• [Task statement]: All lines in the records that carry the string "listed" are to be shown.

Records from a data collection
━━━

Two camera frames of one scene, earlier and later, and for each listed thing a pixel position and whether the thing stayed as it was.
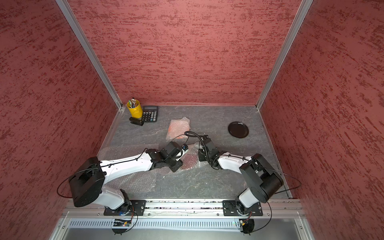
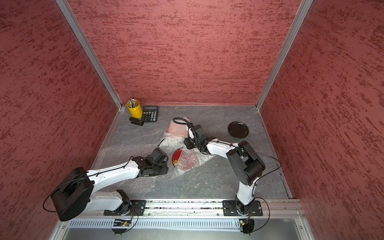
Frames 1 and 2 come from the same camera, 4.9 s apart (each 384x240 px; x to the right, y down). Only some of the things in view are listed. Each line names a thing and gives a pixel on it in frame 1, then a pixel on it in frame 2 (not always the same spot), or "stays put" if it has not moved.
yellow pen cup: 136,112 stays put
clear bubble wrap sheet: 137,184 stays put
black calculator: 150,113 stays put
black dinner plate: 238,129 stays put
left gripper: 178,165 to 164,169
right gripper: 200,153 to 188,143
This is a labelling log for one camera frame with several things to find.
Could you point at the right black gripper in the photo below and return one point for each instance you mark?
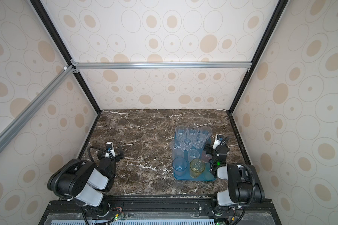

━━━

• [Finished exercise]:
Two camera frames of one scene, earlier and later, and for each listed thing a pixel position and whether the thing stayed as it was.
Frames 1 and 2 come from the same camera, 4.9 s apart (each 384x240 px; x to the right, y down). Only some of the things in view are listed. Each line names a thing and gives a pixel on it in frame 1, then a pixel on it in frame 2 (not always the same spot), or "stays put" if it has not moved.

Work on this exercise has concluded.